You are correct in the sense that @f loads the value (%1 = load i32, i32* %0
), then returns it (ret i32 %1
), then control returns to main and %1 = call i32 @f()
finishes executing, then @main stores the value %1 into %0 store i32 %1, i32* %0
.
There is no magic here connected to the alloca’s; you’re explicitly seeing every operation done on those memory locations (which are distinct memory locations). The only thing that could perhaps be considered “magic” are the details of how the LLVM backends generate machine code so that the value passed to the ret
becomes available to the caller. But the semantics at the LLVM IR level are straightforward: the value of the call instruction (%1 in main) is the same as the value passed to the ret
in the callee (%1 in f).
With primitive types such as i32, this probably doesn’t matter, since they would fit in a CPU register, but what if %0 was an alloca for a very large struct? I guess that’s what RVO is all about optimising, but I’d like to confirm that assumption.

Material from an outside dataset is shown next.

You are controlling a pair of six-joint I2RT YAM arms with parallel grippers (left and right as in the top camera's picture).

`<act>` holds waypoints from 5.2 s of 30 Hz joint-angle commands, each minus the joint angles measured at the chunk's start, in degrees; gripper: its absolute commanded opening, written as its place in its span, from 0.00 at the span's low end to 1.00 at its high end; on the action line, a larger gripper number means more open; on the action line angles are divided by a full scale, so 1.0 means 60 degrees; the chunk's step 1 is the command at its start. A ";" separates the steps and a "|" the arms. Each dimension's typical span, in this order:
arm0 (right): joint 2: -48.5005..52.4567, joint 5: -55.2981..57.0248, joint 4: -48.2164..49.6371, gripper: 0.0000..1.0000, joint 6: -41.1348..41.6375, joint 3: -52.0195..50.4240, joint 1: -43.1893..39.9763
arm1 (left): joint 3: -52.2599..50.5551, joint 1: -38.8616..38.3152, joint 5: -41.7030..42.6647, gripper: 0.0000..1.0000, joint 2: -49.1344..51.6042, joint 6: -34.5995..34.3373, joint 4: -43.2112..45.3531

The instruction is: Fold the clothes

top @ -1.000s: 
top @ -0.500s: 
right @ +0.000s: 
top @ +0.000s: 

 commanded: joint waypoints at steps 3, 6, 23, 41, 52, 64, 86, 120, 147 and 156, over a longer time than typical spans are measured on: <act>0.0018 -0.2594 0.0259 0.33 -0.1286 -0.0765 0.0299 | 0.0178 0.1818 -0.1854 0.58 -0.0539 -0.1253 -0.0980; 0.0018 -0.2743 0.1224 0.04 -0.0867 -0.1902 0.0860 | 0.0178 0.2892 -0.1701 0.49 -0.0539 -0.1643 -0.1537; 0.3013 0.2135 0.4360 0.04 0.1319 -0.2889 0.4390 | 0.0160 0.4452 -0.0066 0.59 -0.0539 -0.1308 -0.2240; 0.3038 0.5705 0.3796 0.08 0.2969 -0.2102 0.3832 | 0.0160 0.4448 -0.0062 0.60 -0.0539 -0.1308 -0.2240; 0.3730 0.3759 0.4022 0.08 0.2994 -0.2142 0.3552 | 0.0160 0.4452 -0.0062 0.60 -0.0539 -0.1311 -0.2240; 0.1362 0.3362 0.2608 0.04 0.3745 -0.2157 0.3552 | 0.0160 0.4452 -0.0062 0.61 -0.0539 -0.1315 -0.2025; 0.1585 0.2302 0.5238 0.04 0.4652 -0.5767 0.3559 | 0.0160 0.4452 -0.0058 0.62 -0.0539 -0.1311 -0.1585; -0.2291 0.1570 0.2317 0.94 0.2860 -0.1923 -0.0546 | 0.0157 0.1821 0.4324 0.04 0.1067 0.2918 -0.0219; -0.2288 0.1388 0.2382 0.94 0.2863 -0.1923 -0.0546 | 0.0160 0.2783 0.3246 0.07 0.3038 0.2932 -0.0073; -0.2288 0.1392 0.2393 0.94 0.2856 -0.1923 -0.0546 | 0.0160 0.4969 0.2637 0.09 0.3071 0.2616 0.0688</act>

Are you asking about ABI details or LLVM IR semantics?
“RVO” doesn’t enter the picture here because we are at LLVM IR level. There is no RVO at the LLVM IR level because RVO refers to a concept that exists only at the C++ language level (in the abstract; it’s not part of the ABI). In fact, if you look on the wikipedia page for RVO, you’ll see that RVO can change a well-defined program’s console output (i.e. the number of times it prints A copy was made.
). RVO is a specific case where the C++ language standard (the semantics of the language in the abstract; this has nothing to do with the ABI) permit the compiler to change the output of a well-defined program, and the set of situations where this transformation is allowed is defined in terms of the abstract language semantics, which are only available to the C++ frontend (which has complete language-level semantic information). This is a case where thinking about LLVM IR in terms of C code is accurate: if you are lowering C++ to C, then as part of that conversion RVO is performed, and there is no concept of RVO at the C level.
Semantically at the LLVM IR level a struct return type is returned by value (i.e. copied) exactly like an i32. %1
in @main
represents a value with the same bit pattern and size as %1
in @f
; this is true regardless of the size of %1
in @f
. The alloca inside main is irrelevant to this. The alloca only matters because the value of %1
inside @main
is stored into the memory it points to by an explicit store instruction, but that is just a store like any other store (it sets the bits in memory at the address pointed at by %0 to the bits of the value of %1; the memory address happens to be an alloca that is allocated in the current stack frame).
If you are wondering about the low-level details of how %1
in @f
ends up in %1
in @main
when the call happens at runtime, then that’s a bit more complicated and depends on the processor-specific ABI. At the processor ABI level, a struct return type of an LLVM IR function is returned by value in registers (just like in C). Like I mentioned, there’s a list of designated return registers (on x86-64 there are two such registers), with specially allocated stack memory to act as extra “registers” beyond the two designated hardware registers (if necessary). This specially allocated stack memory is not explicitly visible at the LLVM IR level and comes into existence in the LLVM backend as LLVM IR is translated into a form closer to machine level.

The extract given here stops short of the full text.